Project Ava: On the Matter of Using Machine Learning for Web Application Security Testing – Part 7: Development of Prototype #3 – Adventures in Anomaly Detection

In last week’s blog, our research team set out the process of creating a SQLi proof of concept. 


In our previous prototypes we focused on text processing (vectorizing, word2vect, neural networks, etc.). We recognized that despite some signs of potential, the overall approach is difficult because:

  1. It’s not the way the human brain works when detecting vulnerabilities. We don’t read the HTTP response as if we were reading a book. Basically, we try to find specific information within HTTP responses that lets us know what’s happening under the hood. With our existing approaches, we felt that it might not be possible to achieve good results and avoid overfitting at the same time.
  2. Our model(s) will need information for training that doesn’t belong to us. If we could find a way to avoid storing vast amounts of web request/response pairs potentially containing all manner of sensitive information, then this would definitely be a better option.
  3. Our previous prototypes relied on supervised learning, requiring large crowd-sourced pools of our consultants to classify results from actions performed during web application security tests. Despite best intentions, maintaining consistent tagging and supervision in this way could be difficult.

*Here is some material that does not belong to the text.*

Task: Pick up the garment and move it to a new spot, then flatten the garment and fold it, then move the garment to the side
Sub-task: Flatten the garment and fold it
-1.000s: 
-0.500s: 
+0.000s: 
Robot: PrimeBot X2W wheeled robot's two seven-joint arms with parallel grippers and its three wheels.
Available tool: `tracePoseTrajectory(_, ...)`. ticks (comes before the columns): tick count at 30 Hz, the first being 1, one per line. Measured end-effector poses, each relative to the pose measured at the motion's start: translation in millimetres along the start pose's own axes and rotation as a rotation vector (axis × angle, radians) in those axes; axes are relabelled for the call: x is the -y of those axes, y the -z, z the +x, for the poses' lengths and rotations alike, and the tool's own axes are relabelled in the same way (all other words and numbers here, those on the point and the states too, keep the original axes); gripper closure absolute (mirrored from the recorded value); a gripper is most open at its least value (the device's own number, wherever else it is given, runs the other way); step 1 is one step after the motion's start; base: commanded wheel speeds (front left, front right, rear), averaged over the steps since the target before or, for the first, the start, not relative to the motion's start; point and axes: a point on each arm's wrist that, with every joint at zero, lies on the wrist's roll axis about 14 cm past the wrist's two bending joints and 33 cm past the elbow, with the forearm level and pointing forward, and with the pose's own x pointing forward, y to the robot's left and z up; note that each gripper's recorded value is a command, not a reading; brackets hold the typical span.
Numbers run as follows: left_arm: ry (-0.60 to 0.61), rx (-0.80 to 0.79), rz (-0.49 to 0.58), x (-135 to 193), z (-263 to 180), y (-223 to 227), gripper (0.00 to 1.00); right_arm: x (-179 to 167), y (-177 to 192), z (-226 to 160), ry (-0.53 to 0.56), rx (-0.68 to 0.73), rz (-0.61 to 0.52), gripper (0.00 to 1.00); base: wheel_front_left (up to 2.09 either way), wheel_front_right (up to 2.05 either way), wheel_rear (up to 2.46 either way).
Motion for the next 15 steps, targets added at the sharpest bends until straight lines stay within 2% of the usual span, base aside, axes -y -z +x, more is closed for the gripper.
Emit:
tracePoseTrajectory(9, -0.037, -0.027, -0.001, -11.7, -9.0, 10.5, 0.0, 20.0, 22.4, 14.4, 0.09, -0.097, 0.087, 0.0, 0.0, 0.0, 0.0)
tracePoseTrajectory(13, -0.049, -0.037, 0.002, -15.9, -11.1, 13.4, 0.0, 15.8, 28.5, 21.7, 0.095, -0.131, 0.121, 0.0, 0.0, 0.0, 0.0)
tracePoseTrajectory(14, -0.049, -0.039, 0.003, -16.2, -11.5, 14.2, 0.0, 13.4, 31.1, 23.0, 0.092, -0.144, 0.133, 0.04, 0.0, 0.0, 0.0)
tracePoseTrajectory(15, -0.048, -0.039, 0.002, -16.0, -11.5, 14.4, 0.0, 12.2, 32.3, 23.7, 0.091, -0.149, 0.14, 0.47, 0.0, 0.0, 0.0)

By spending some time on Feature Engineering we were able to explore different models of potential use that would not require client information to be transmitted or stored anywhere outside of our normal Burp installations. We envisaged a system that would implement the feature extraction locally within Burp, and then send only that information to storage for mining and model generation.

In this post we explore an alternative method to identifying potential web application flaws using anomaly detection. One of the main concerns with our other approaches is that a large amount of data is required in order to train the model that, due to its nature, could contain sensitive information – be that client information and/or context-specific sensitive information within web request and response pairs. As a result, we decided to explore an unsupervised learning approach, leveraging large volumes of non-vulnerable URLs to be used in a One-Class or clustering approach. In essence, we changed the problem by training a model of ‘known good’ so as to identify anomalies of ‘possible bad’, as opposed to training a model of ‘known bad’ so as to spot future ‘potential bad’.

Common Crawl

Common Crawl [1] is a non-profit organization that crawls the web and freely provides its archives and datasets to the public. Common Crawl’s web archive consists of petabytes of data collected since 2011. It completes crawls generally every month.

For our research, the January 2019 file was downloaded, and a dataset of URLs was created. The initial idea was to run a scan against this set of URLs. Assuming that they (or at least most of them) are not vulnerable, we thought that it would be possible to train models that could recognise non-vulnerable apps and, as a result, identify any vulnerable sites that do not fit with what we consider a non-vulnerable app.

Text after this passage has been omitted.